Set down each line of the data below exactly as it stands, dropping the pictures.
━━━━━━━━
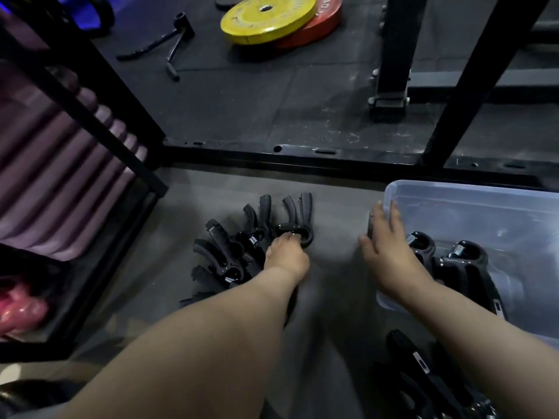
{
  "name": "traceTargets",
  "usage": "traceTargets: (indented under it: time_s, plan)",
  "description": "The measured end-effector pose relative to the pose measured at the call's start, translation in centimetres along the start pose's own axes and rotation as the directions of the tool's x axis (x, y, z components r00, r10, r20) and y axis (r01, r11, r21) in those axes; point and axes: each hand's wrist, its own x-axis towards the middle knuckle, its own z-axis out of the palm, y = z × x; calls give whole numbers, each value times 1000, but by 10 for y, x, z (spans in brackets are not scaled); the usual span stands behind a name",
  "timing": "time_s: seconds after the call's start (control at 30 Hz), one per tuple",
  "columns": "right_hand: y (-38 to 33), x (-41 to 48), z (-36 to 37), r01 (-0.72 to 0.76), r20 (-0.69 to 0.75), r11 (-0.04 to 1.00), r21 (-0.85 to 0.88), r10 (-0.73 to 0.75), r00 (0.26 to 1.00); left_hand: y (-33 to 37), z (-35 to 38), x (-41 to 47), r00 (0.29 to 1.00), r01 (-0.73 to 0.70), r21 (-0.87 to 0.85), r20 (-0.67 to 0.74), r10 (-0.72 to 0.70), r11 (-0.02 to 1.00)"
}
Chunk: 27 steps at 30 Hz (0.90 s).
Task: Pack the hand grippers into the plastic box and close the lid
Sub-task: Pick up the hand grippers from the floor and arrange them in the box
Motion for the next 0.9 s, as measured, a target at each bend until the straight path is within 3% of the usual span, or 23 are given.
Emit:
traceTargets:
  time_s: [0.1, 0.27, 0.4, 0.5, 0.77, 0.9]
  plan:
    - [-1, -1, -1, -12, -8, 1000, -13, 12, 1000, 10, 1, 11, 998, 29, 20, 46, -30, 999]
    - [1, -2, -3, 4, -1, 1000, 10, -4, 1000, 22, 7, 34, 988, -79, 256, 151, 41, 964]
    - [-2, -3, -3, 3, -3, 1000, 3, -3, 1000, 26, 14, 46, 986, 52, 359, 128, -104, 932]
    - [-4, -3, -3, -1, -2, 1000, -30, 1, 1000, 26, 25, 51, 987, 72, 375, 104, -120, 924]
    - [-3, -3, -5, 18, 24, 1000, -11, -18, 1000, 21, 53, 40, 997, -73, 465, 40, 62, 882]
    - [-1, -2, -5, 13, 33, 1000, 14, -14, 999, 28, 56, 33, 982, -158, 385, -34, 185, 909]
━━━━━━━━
* **Problem solution**:
{
  "name": "traceTargets",
  "usage": "traceTargets: (indented under it: time_s, plan)",
  "description": "The measured end-effector pose relative to the pose measured at the call's start, translation in centimetres along the start pose's own axes and rotation as the directions of the tool's x axis (x, y, z components r00, r10, r20) and y axis (r01, r11, r21) in those axes; point and axes: each hand's wrist, its own x-axis towards the middle knuckle, its own z-axis out of the palm, y = z × x; calls give whole numbers, each value times 1000, but by 10 for y, x, z (spans in brackets are not scaled); the usual span stands behind a name",
  "timing": "time_s: seconds after the call's start (control at 30 Hz), one per tuple",
  "columns": "right_hand: y (-38 to 33), x (-41 to 48), z (-36 to 37), r01 (-0.72 to 0.76), r20 (-0.69 to 0.75), r11 (-0.04 to 1.00), r21 (-0.85 to 0.88), r10 (-0.73 to 0.75), r00 (0.26 to 1.00); left_hand: y (-33 to 37), z (-35 to 38), x (-41 to 47), r00 (0.29 to 1.00), r01 (-0.73 to 0.70), r21 (-0.87 to 0.85), r20 (-0.67 to 0.74), r10 (-0.72 to 0.70), r11 (-0.02 to 1.00)"
}
Chunk: 27 steps at 30 Hz (0.90 s).
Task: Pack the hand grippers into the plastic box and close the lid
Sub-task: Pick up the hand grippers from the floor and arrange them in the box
Motion for the next 0.9 s, as measured, a target at each bend until the straight path is within 3% of the usual span, or 23 are given.
Emit:
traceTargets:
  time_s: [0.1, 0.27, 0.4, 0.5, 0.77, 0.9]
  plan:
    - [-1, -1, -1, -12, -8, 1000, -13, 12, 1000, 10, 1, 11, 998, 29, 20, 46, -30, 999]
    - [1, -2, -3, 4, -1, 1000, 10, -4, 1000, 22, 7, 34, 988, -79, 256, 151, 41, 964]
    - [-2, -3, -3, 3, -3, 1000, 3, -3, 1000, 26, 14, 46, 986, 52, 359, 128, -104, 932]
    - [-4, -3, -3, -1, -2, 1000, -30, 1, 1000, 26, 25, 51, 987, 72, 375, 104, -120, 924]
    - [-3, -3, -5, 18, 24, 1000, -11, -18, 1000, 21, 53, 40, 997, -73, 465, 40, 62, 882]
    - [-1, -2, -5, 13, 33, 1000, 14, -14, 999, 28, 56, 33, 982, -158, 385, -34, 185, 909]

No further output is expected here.